Patients were dichotomized into two groups based on the median value of gene expression of RRM1 and EZH2. In univariate analysis, patients with high expression levels of RRM1 and EZH2 had significantly lower OS (RRM1 Kaplan-Meier log-rank p = 5.9e-04, HR = 2.47, 95% CI = 1.45–4.20; EZH2 Kaplan-Meier log-rank p = 3.2e-02, HR = 1.74, 95% CI = 1.04–2.90) (Fig 3A and 3B) and lower DFS (RRM1 Kaplan-Meier log-rank p = 9.1e-02, HR = 1.60, 95% CI = 0.92–2.78; EZH2 Kaplan-Meier log-rank p = 4.1e-03, HR = 2.25, 95% CI = 1.27–3.98). In the validation set 1, 2- and 5-year survival rates of 88% and 67% were observed for patients with EZH2 expression above the median compared to 93% and 79% for patients with EZH2 expression below the median. For RRM1, survival rates at 2- and 5-years were 83% and 64% above the median and 98% and 83% below the median. Association with survival for EZH2 and RRM1 were confirmed in a multivariate analysis, after adjusting for age, sex and pathological stage (Table 3). Independent prognostic factors associated with overall survival in these models were age, pathologic stage and gene expression of EZH2 or RRMI. Hazard ratios with 95% CI for risk groups defined by EZH2 and RRM1 expression levels in categories of age, sex, and stage are illustrated in S2 Fig. RRM1 was associated with survival in both age groups (< or > 65 years old), in males and pathological stage IB. EZH1 was associated with survival in younger patients and males.

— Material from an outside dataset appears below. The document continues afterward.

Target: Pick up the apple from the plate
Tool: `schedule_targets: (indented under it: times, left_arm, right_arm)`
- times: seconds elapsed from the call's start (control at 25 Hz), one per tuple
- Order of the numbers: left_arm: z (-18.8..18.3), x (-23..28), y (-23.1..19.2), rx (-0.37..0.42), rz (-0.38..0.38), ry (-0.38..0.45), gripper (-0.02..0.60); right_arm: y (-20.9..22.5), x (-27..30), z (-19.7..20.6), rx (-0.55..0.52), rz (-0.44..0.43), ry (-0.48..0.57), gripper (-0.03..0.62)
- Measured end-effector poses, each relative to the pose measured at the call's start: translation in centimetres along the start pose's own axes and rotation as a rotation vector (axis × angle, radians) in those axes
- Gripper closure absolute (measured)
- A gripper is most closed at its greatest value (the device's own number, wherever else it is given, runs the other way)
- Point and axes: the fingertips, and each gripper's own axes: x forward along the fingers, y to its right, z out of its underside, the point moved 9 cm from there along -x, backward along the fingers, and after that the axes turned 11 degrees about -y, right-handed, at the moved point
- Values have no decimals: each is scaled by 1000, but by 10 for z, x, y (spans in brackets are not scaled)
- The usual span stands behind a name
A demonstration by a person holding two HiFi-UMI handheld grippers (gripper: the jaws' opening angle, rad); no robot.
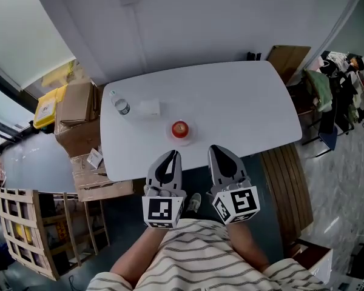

Kaplan-Meier analysis of overall survival in the validation set 1 according to median-derived risk categories for RRM1 (A) and EZH2 (B) and combination of RRM1 and EZH2 (C) and in the validation set 2 for RRM1 (D), EZH2 (E) and combination of RRM1 and EZH2 (F).
There was a significant correlation between RRM1 and EZH2 expression in tumors of 233 patients (r = 0.47, p-value = 3.41e-14). We defined four groups of patients according to the combined expression of RRM1 and EZH2 using the same cutoffs based on the median of each gene. The frequency of patients in each group is the following: RRM1Low/EZH2High, N = 39, 17%; RRM1Low/EZH2Low, N = 77, 33%; RRM1High/EZH2High, N = 78, 33%; and RRM1High/EZH2Low, N = 39, 17%. Patients with tumor expressing RRM1high/EZH2high had significantly worse OS (Fig 3C) and DFS rates than the 3 other groups (Kaplan-Meier log-rank p = 1.5e-03). At five years, the probability of survival was 60% in the RRM1high/EZH2high group compared to 71–83% in the other groups.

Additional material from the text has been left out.